As soon as something hits the front page, media outlets from around the world feature these posts. For example, a Reddit front page giraffe story got on CNN.com homepage in 2 hours.

 

Our Reddit Scraping Process to get 4 million+ data points :

We noticed that the results on the first page were changing very quickly, and set out to scrape the rankings every two minutes. We started on December 16, 2015 and continued up until January 8, 2016.

 

This resulted in the following data:

We scraped the top 100 posts every 2 minutes for 22 days, 3 metrics per position [score/upvotes, number of comments and rank] = 1,584,000 * 3 = 4,572,000 and 15 metrics related to each post out of 2,344 unique posts = 35,160 metrics.

 

Stats for the top 100 posts on the reddit page:

We found 2,344 unique posts appearing on the front page in the three-week period - this is about 106 different posts per day all getting in and out of the front page!

  • Top 100 ranks are collected every 2 minutes - 720 rankings in total.
    ….we later aggregated them to 15-minute intervals - 96 rankings per day.
  • For each post and we look at the headline, content if it is a text post, subreddit, number of subscribers per subreddit, is it an image, video, podcast, is it an 18+, what is the sentiment, or emotional polarity of the headline, is it an internal Reddit's self-post or an external post (e.g. to a photo hosted on Imgur).
  • For each post at each moment we capture the reddit score, the number of comments, and the rank of the post.
  • Then we deleted the posts which were in the top 100 for less than 2 minutes, and got 8,000+ posts.

There is quite a bit of action in the Reddit's top 100!

Here is what we THOUGHT we would see:

Before we got the Reddit's data we thought that the number of comments drives the upvotes of Reddit posts and causes them to appear on the front page. And yet - posts with a small number of comments can often get super high scores and appear in the top 25 of all subreddits, and this does not only happen with images!

Reddit is also notorious in letting negative and cynical posts thrive - maybe due to the main demographic. We wanted to check whether it is actually true, or just an impression because the eye might simply be noticing negative statements better.

These interesting observations were made (and validated) exclusively based on the data. Here is what we discovered:

 

FINDING #1: Starting at 9am PST is the fastest time for getting upvotes

If we look at the average evolution of upvotes over a day, we see that the scores on the front page are growing significantly starting from 9am morning PST, reaching the stable peak between 5pm and 9pm PST.

 

FINDING #2: For text posts, Very Positive or Very Negative posts perform significantly better than Neutral ones.

In general, there is no relationship between the sentiment, or how positive, negative, or neutral the headline of the post itself is and it's popularity.
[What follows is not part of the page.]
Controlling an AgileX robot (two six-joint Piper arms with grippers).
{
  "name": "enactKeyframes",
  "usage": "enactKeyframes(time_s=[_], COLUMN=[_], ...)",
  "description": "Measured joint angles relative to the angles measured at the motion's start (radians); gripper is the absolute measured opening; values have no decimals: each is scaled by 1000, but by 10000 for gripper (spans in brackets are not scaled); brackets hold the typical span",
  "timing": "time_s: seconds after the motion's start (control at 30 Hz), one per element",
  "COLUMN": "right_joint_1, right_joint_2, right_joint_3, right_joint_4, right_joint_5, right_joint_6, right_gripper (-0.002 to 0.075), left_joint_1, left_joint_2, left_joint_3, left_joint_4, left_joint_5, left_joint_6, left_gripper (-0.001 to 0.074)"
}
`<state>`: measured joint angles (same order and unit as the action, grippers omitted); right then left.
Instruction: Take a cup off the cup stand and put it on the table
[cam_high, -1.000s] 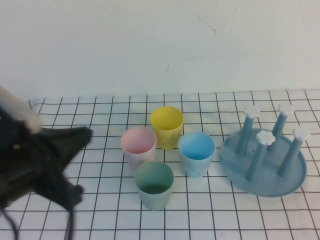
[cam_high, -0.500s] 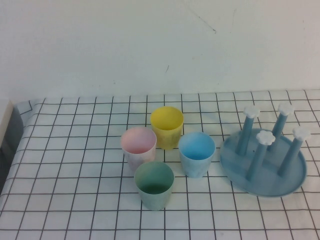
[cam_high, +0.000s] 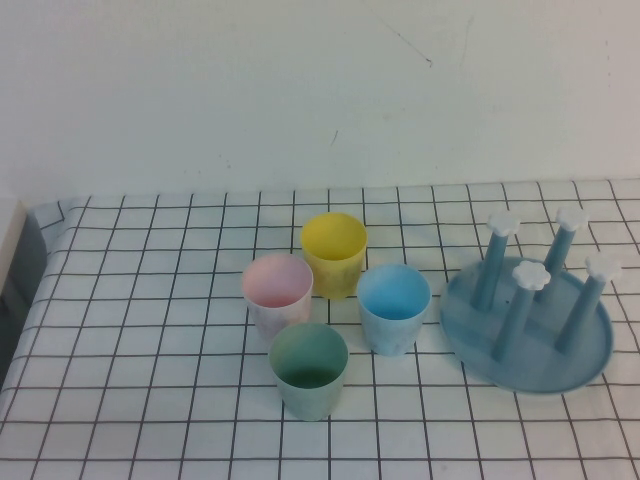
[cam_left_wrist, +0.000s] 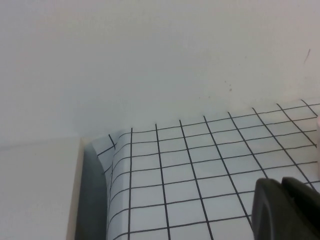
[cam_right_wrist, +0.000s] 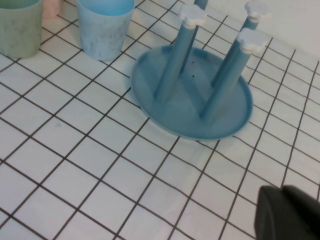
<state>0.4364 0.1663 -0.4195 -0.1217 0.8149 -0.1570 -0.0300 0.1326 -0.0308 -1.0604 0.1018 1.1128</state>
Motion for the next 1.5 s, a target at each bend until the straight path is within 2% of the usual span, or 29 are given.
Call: enactKeyframes(time_s=[0.1, 0.17, 0.37, 0.47, 0.77, 1.23, 1.5], right_joint_1=[0, 0, 0, 0, 0, 0, 0], right_joint_2=[0, 0, 0, 0, 0, 0, 0], right_joint_3=[0, 0, 0, 0, 0, 0, 0], right_joint_4=[0, 0, 0, 0, 2, 2, 2], right_joint_5=[0, 0, 0, 0, -2, -4, -4], right_joint_6=[0, 0, 0, -2, -2, -2, -2], right_gripper=[-1, -1, -1, -1, -1, -1, -1], left_joint_1=[0, 2, 2, 2, 2, 2, -41], left_joint_2=[0, -3, -80, -118, -142, -144, -144], left_joint_3=[0, 0, 32, 54, 54, 54, 54], left_joint_4=[6, 104, 784, 943, 981, 979, 979], left_joint_5=[-10, -16, -7, -5, 201, 205, 205], left_joint_6=[-11, -117, -922, -1118, -1176, -1142, -1129], left_gripper=[-3, -2, -2, -2, -2, -2, -2])
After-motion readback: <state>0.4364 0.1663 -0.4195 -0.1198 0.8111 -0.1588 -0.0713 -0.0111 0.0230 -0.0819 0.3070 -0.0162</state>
However, if we look at the Reddit's own textual posts (no images), then among them all polar post headlines (positive or negative) perform significantly better than the neutral ones.

 

FINDING #3: Textual self-posts with postitive headlines stay on Reddit’s front page significantly longer

 

FINDING #4: Images get much more upvotes than text posts.

Images are definitely performing much better than textual posts in terms of the maximal scores, while the textual posts get significantly more comments.

 

FINDING #5: However….text posts get more comments and stay on the front page longer

Even though image post on average get more upvotes…..text posts tend to get much more comments and stay on the front page longer. 

This is probably a text post can cause more of a conversation than an image post usually can.For example, the image post below is a cute picture of a dog cuddling a baby….which attracted a massive 4,804 upvotes, but only a measly 301 comments.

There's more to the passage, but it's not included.